> _What needs to be done_
Without any of the pictures, transcribe all the lines below exactly.

____________________

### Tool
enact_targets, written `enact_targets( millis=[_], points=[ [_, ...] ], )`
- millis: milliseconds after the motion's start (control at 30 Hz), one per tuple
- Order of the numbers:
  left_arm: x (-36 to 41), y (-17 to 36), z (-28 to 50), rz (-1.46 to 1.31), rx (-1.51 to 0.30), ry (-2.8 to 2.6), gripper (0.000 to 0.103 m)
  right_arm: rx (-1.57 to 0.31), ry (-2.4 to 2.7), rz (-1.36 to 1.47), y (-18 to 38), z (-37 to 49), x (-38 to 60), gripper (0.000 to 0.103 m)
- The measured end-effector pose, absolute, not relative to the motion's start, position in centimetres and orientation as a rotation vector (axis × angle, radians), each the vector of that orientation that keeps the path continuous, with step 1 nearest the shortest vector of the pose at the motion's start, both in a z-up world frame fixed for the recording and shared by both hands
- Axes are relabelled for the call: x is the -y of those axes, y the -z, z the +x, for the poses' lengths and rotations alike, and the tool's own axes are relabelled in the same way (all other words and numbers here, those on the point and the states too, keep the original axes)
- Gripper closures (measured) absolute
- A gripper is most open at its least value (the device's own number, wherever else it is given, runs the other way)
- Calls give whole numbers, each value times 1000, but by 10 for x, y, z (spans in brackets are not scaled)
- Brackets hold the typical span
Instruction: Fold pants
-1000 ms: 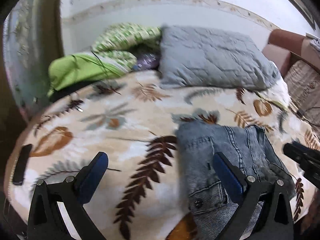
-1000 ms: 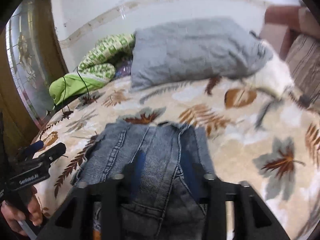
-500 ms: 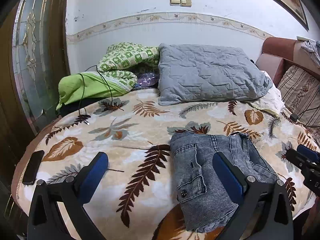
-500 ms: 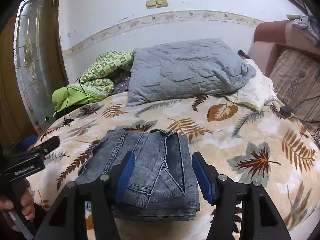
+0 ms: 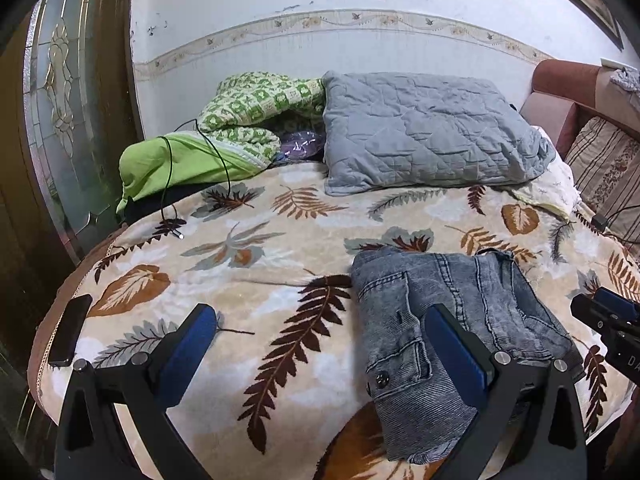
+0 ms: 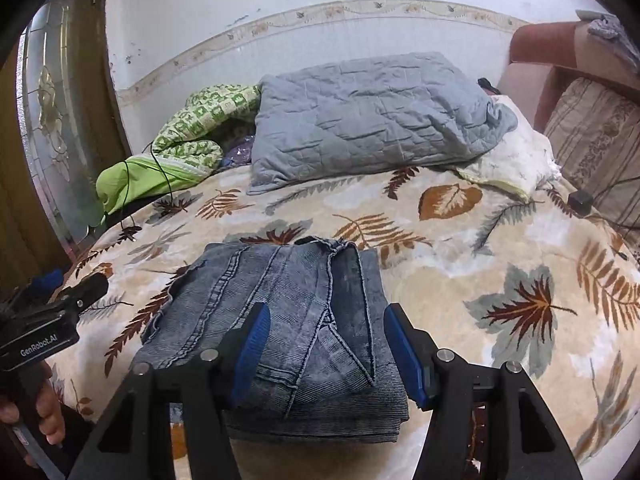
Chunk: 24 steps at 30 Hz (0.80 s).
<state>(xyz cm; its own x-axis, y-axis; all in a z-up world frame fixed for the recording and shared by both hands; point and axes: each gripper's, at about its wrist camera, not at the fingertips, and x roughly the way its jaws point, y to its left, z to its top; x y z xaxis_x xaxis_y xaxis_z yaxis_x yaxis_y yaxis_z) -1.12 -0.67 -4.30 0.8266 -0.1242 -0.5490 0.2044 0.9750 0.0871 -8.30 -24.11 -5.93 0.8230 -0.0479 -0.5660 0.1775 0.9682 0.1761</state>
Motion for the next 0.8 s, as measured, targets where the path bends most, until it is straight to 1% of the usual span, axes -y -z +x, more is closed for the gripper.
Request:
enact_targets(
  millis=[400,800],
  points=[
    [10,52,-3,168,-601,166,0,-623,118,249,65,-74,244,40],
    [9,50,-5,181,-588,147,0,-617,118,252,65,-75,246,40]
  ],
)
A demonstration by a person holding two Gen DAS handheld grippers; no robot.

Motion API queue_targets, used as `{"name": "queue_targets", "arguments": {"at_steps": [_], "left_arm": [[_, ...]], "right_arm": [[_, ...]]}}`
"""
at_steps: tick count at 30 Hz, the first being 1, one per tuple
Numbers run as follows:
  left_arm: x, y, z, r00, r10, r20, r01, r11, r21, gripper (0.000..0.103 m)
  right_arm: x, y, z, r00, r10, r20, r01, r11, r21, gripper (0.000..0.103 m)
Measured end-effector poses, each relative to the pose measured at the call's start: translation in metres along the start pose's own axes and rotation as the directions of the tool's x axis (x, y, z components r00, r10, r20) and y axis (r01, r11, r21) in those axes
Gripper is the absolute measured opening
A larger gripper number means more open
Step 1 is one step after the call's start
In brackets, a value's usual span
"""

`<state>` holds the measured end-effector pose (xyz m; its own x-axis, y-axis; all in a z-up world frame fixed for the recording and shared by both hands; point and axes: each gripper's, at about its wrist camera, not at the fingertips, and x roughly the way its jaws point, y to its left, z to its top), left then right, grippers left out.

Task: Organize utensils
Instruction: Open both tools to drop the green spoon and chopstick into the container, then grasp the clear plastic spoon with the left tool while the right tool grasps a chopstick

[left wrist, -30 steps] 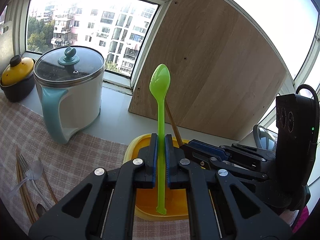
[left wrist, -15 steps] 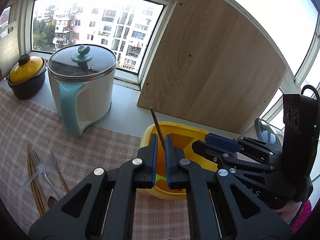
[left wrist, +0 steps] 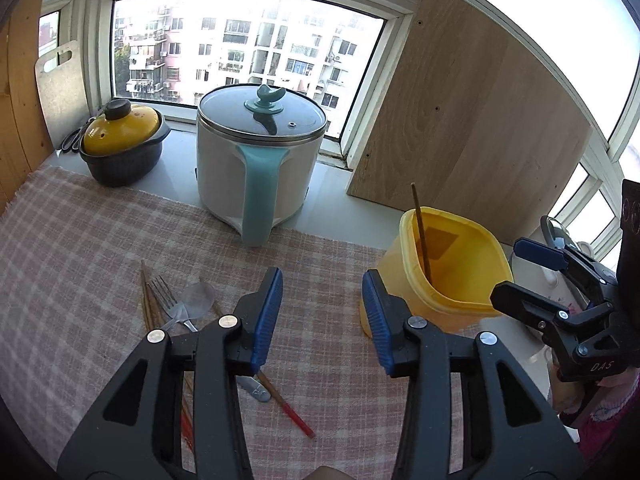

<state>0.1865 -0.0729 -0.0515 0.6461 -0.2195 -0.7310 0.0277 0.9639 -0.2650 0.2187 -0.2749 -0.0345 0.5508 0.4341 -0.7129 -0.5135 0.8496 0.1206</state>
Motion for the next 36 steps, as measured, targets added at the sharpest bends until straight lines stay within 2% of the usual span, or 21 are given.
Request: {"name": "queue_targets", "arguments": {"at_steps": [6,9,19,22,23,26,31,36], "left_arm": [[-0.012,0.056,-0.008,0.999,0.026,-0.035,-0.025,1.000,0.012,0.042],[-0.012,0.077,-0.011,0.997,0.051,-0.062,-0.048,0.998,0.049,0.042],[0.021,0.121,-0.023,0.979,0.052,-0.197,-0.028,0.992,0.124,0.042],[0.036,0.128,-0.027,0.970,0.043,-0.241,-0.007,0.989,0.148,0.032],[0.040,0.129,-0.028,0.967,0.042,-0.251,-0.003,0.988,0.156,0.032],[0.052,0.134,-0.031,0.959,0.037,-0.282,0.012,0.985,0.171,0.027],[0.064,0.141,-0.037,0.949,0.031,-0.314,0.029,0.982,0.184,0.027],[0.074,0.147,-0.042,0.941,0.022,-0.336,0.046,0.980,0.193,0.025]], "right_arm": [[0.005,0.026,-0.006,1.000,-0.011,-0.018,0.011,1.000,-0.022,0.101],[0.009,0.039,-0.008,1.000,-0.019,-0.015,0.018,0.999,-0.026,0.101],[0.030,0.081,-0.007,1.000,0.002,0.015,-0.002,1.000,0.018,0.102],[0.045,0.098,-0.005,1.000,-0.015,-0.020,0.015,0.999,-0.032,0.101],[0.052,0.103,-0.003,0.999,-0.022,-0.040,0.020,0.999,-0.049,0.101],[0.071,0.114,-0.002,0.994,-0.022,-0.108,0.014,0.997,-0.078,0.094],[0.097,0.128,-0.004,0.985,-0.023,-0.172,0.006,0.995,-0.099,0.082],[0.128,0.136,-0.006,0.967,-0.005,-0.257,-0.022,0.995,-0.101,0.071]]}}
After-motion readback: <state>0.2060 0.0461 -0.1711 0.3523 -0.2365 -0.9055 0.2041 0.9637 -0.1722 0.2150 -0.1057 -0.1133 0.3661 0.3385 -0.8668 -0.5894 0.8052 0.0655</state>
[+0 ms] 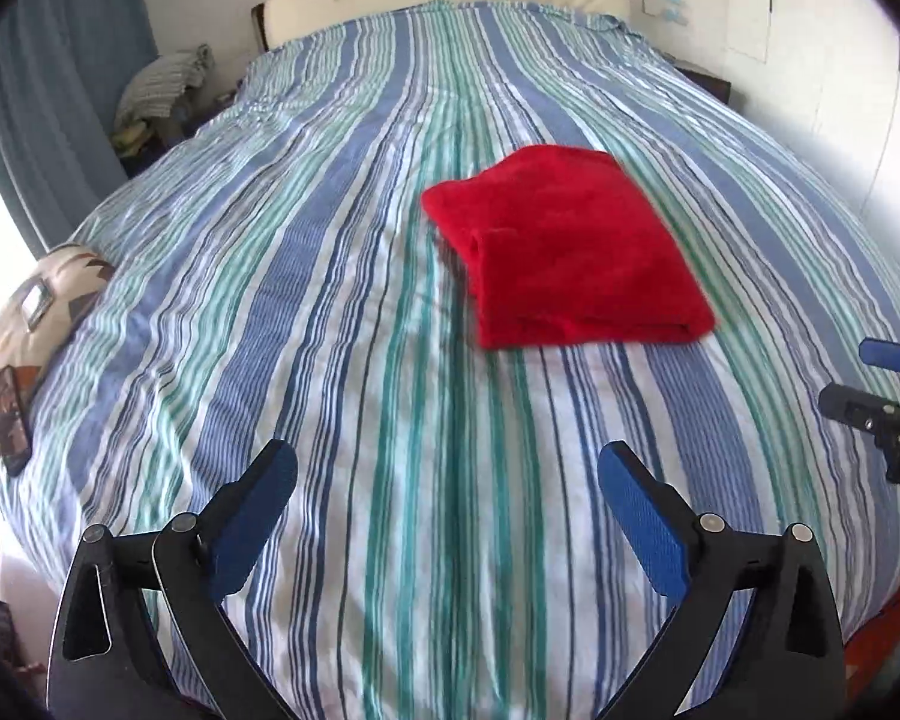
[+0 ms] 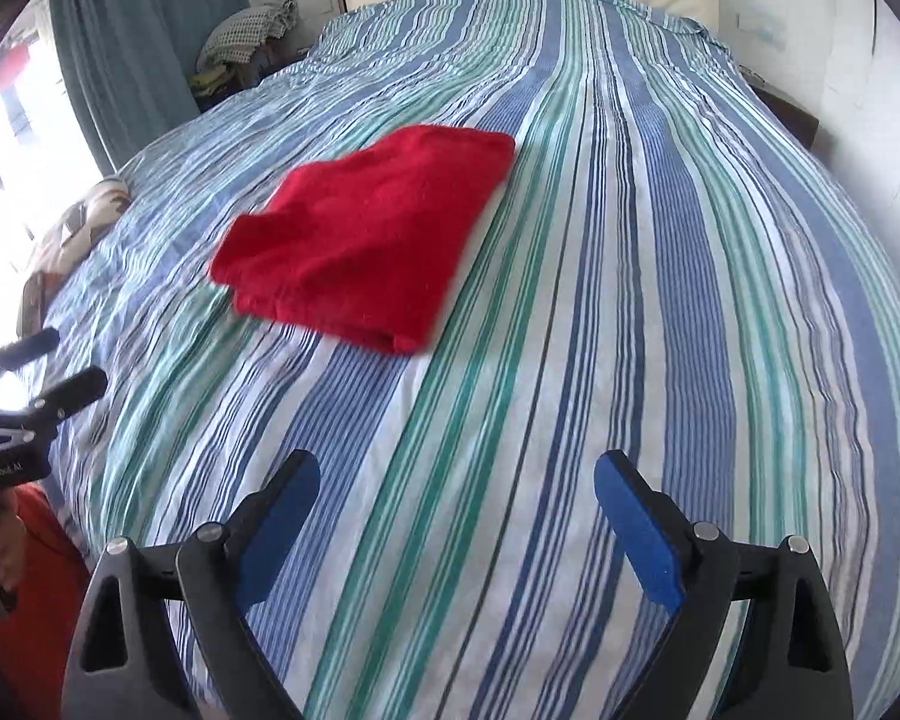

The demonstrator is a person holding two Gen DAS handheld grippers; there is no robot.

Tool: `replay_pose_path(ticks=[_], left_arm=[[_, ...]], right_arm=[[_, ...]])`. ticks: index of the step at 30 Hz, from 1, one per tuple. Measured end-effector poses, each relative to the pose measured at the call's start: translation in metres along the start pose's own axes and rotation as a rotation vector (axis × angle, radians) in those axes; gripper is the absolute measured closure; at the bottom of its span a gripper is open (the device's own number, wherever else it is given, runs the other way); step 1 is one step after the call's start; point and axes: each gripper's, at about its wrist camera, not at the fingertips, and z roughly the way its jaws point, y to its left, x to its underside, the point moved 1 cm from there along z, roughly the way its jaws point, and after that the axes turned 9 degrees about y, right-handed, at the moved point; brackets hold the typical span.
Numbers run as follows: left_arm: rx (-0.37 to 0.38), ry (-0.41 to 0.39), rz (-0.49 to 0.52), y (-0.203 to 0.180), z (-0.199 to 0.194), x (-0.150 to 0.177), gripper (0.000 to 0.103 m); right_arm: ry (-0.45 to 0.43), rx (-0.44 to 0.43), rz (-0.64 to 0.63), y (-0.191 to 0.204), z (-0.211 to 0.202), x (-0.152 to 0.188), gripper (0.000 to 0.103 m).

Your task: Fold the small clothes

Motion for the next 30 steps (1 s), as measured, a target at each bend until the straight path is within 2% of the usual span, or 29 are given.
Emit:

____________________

> _Answer to this exercise_
### Tool
enact_targets, written `enact_targets( millis=[_], points=[ [_, ...] ], )`
- millis: milliseconds after the motion's start (control at 30 Hz), one per tuple
- Order of the numbers:
  left_arm: x (-36 to 41), y (-17 to 36), z (-28 to 50), rz (-1.46 to 1.31), rx (-1.51 to 0.30), ry (-2.8 to 2.6), gripper (0.000 to 0.103 m)
  right_arm: rx (-1.57 to 0.31), ry (-2.4 to 2.7), rz (-1.36 to 1.47), y (-18 to 38), z (-37 to 49), x (-38 to 60), gripper (0.000 to 0.103 m)
- The measured end-effector pose, absolute, not relative to the motion's start, position in centimetres and orientation as a rotation vector (axis × angle, radians), each the vector of that orientation that keeps the path continuous, with step 1 nearest the shortest vector of the pose at the motion's start, both in a z-up world frame fixed for the recording and shared by both hands
- Axes are relabelled for the call: x is the -y of those axes, y the -z, z the +x, for the poses' lengths and rotations alike, and the tool's own axes are relabelled in the same way (all other words and numbers here, those on the point and the states too, keep the original axes)
- Gripper closures (measured) absolute
- A gripper is most open at its least value (the device's own number, wherever else it is given, runs the other way)
- Calls give whole numbers, each value times 1000, but by 10 for x, y, z (spans in brackets are not scaled)
- Brackets hold the typical span
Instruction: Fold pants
-1000 ms: 
-1000 ms: 
-500 ms: 
-500 ms: 
+0 ms: 
+0 ms: 
Chunk: 24 steps at 30 Hz (0.80 s).
<state>(xyz cm; its own x-axis, y-axis; all in a z-up world frame fixed for the recording and shared by both hands; point and axes: each gripper's, at about its wrist camera, not at the fingertips, and x roughly the way its jaws point, y to its left, z to its top; x y z xaxis_x xaxis_y xaxis_z yaxis_x yaxis_y yaxis_z) -1.12 -0.67 -4.30 0.8266 -0.1242 -0.5490 0.2044 0.9750 0.0871 -8.30 -24.11 -5.93 0.8230 -0.0479 -0.5660 0.1775 0.9682 0.1761</state>
Motion for the next 0.8 s, as measured, targets where the path bends most, until it is straight to 1% of the usual span, axes -y -z +x, more is closed for the gripper.
Request:
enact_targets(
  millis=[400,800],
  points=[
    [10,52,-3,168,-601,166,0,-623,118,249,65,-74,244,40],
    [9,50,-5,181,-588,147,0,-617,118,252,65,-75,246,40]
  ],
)
A demonstration by a person holding two Gen DAS handheld grippers; no robot.

Motion API queue_targets, used as `{"name": "queue_targets", "arguments": {"at_steps": [_], "left_arm": [[_, ...]], "right_arm": [[_, ...]]}}`
"""
at_steps: tick count at 30 Hz, the first being 1, one per tuple
Numbers run as follows:
  left_arm: x, y, z, r00, r10, r20, r01, r11, r21, gripper (0.000..0.103 m)
  right_arm: x, y, z, r00, r10, r20, r01, r11, r21, gripper (0.000..0.103 m)
Measured end-effector poses, each relative to the pose measured at the call's start: translation in metres along the start pose's own axes and rotation as the directions of the tool's x axis (x, y, z components r00, r10, r20) and y axis (r01, r11, r21) in those axes
Gripper is the absolute measured opening
A larger gripper number means more open
Step 1 is one step after the call's start
In brackets, a value's usual span
"""

`<state>` holds the measured end-effector pose (xyz m; its own x-axis, y-axis; all in a z-up world frame fixed for the recording and shared by both hands; point and axes: each gripper's, at about its wrist camera, not at the fingertips, and x roughly the way its jaws point, y to its left, z to its top), left then right, grippers left out.

Task: Organize utensils
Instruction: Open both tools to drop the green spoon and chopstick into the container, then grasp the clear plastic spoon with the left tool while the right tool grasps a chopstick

[left wrist, -30 steps] 
[left wrist, -15 steps] 
[left wrist, +0 steps] 

<state>0.1865 -0.0729 -0.0515 0.6461 -0.2195 -0.7310 0.0277 0.9639 -0.2650 0.2187 -0.2749 -0.0345 0.5508 0.4341 -0.7129 -0.5135 0.8496 0.1206</state>
Motion for the next 36 steps, as measured, targets added at the sharpest bends until straight lines stay within 2% of the usual span, or 21 are given.
Request: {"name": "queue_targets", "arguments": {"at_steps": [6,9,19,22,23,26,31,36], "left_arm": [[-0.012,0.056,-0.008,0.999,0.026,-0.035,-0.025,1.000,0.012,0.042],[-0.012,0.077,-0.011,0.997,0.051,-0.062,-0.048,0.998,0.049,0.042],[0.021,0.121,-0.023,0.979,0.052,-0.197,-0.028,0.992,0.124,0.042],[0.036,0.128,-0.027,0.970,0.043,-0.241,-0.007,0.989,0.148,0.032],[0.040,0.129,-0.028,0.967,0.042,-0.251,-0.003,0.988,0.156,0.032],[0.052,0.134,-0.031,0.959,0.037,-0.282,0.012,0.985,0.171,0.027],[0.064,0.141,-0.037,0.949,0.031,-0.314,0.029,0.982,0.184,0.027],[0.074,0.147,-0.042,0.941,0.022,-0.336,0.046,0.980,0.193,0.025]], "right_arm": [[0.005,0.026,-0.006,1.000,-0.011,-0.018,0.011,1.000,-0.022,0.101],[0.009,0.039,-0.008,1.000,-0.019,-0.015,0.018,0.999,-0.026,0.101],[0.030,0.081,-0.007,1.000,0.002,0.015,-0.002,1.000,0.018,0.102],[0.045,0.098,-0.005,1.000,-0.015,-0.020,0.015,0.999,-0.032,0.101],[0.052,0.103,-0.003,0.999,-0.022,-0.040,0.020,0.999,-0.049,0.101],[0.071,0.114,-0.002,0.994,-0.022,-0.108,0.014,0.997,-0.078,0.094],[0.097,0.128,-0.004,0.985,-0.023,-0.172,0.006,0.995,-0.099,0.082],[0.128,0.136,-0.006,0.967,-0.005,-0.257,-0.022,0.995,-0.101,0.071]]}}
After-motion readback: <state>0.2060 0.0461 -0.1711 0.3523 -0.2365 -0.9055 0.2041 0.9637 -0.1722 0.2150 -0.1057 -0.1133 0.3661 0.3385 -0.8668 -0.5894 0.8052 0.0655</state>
[+0 ms] 
[+0 ms] 

The demonstrator is a person holding two Gen DAS handheld grippers; there is no robot.

Tool: `replay_pose_path(ticks=[_], left_arm=[[_, ...]], right_arm=[[_, ...]])`. ticks: index of the step at 30 Hz, from 1, one per tuple. Measured end-effector poses, each relative to the pose measured at the call's start: translation in metres along the start pose's own axes and rotation as a rotation vector (axis × angle, radians) in those axes; gripper is the absolute measured closure; at the bottom of its span a gripper is open (the device's own number, wherever else it is given, runs the other way); step 1 is one step after the call's start; point and axes: each gripper's, at about its wrist camera, not at the fingertips, and z roughly the way its jaws point, y to its left, x to its underside, the point moved 1 cm from there along z, roughly the way its jaws point, and after that the axes turned 9 degrees about y, right-handed, at the moved point; brackets hold the typical span.
Numbers run as follows: left_arm: rx (-0.37 to 0.38), ry (-0.41 to 0.39), rz (-0.49 to 0.52), y (-0.203 to 0.180), z (-0.199 to 0.194), x (-0.150 to 0.177), gripper (0.000 to 0.103 m); right_arm: ry (-0.45 to 0.43), rx (-0.44 to 0.43), rz (-0.64 to 0.63), y (-0.191 to 0.204), z (-0.211 to 0.202), x (-0.152 to 0.188), gripper (0.000 to 0.103 m).

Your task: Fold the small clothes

Motion for the next 30 steps (1 s), as measured, a target at each bend until the straight path is within 2% of the usual span, or 29 are given.
Emit:

No further output is required, since the answer is complete.